Goldman Sachs shareholders argued in the Supreme Court Monday that they could sue the investment banking giant for its general statements about freedom from conflict of interest.
Shareholders said these statements were proven untrue and artificially raised Goldman’s stock.
The case, which dates back to the bank’s marketing of risky stocks prior to the 2008 financial crisis, could make it difficult for stockholders to bring future class action lawsuits over securities fraud. However, during about two hours of telephoning, the judges signaled that it was unlikely that they would reach a comprehensive decision in favor of both sides.
The case focuses on Goldman’s marketing of a synthetic secured bond called Abacus and other CDOs that has not disclosed that the company or its key customers have heavily bet against the products. Goldman ruled in 2010 with the Securities and Exchange Commission for $ 550 million for fraud related to abacus, the largest penalty a Wall Street bank has ever faced.
Shareholders, including the Arkansas Teacher Retirement System, said they lost billions on news of the SEC investigation that fueled Goldman’s stock price. The case is securities fraud, they argue, because Goldman made false statements such as “Our customers’ interests always come first” and “We have extensive procedures and controls in place to identify and address conflicts of interest.”
To date, the case has not gone beyond the class certification phase, which means shareholders are still struggling to sue together. Goldman has argued that the statements in question were too general to have any bearing on the price of its stock. The US 2nd Court of Appeals rejected this argument in an April statement that was on the side of the shareholders.

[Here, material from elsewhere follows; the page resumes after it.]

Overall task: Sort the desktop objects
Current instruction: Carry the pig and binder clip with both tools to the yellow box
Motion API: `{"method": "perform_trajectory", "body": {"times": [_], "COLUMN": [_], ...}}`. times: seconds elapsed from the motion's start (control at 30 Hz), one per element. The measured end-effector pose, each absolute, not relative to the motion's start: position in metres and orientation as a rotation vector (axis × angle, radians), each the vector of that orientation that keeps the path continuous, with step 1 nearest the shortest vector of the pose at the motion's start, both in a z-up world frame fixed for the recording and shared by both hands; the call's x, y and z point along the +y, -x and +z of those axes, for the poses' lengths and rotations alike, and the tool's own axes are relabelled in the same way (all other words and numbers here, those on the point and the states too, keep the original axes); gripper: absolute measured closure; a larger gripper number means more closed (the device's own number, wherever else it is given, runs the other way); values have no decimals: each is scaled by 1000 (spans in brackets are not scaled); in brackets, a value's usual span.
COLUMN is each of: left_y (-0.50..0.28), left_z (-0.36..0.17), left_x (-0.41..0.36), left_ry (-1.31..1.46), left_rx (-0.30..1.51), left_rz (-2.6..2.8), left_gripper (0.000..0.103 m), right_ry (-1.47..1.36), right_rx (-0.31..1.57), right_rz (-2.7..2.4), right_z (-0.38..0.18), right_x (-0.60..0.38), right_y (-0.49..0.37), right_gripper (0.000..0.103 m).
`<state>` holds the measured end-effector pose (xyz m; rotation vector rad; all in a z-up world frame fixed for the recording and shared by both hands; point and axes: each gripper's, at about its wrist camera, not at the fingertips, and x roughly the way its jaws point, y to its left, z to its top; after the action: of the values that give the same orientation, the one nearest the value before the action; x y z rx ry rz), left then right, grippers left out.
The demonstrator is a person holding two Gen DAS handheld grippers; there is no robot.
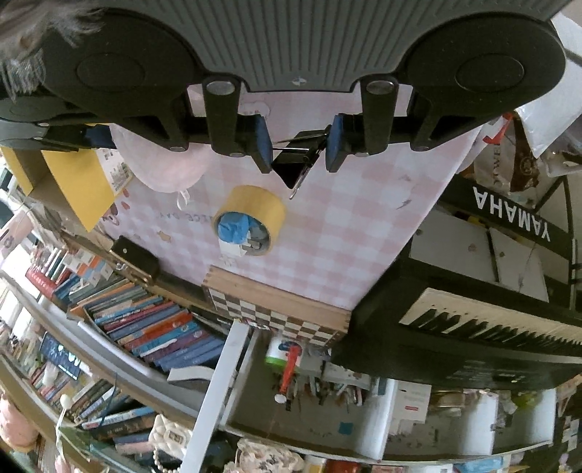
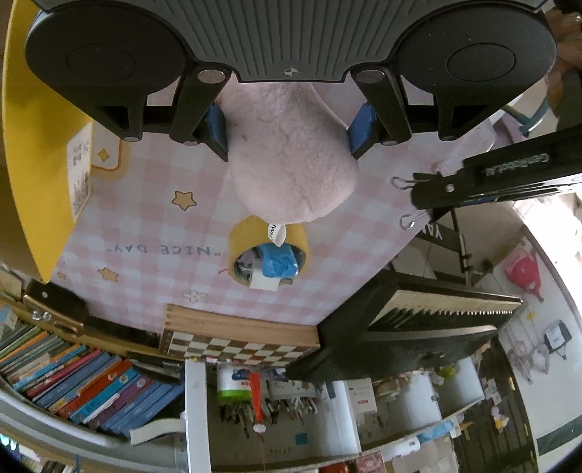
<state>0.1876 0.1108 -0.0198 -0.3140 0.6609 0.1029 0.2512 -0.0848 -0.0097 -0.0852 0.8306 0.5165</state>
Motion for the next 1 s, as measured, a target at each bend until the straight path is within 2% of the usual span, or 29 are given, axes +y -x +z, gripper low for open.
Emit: {"method": "perform_trajectory", "body": {"times": [1.0], "left_y": [-50], "left_z": [5], "left_x": [125], "left_ry": [291], "left_rx": [613], "left_rz": [-42], "left_gripper": [73], "right_ry": [-20], "right_rx": [798], "right_rz": [365], "right_z": [3], "right_x": [-94], "right_y": [-107], "right_gripper": [36]}}
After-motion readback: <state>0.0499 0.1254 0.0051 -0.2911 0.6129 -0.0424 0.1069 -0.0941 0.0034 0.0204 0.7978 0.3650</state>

The questions raised at the hearing indicated that there may be a majority of the judges willing to overturn the Circuit 2 decision in favor of Goldman’s shareholders, but they are unlikely to contradict much of his reasoning.
The judges noted that the positions of the attorneys who argued for each side appeared to have converged since the court first approved the case. Goldman Sachs attorney, for example, has dropped the bank’s previous position that generic statements can never be the basis of a securities fraud lawsuit.
“It seems to me you are both in the middle,” said Judge Amy Coney Barrett, an appointment from former President Donald Trump, once to Tom Goldstein, attorney for shareholders. Goldstein is a partner at Goldstein & Russell and publisher of SCOTUSBlog.
Judge Stephen Breyer, appointed by former President Bill Clinton, told Sopan Joshi, a Justice Department attorney who made arguments that the case was filled with too much technical jargon.
“This seems like an area that the more I read about it, the less we write about it, the better,” said Breyer. “It’s based on very peripheral issues,” Breyer told Goldstein.
The main controversy was whether the 2nd Circuit, in its decision in favor of Goldman shareholders, might have closed the door to companies that could argue that their statements were generalized in order to thwart class action lawsuits.
The Justice Ministry, which did not speak out in favor of either party, filed a brief in February stating that the 2nd Circle’s decision on this point was ambiguous.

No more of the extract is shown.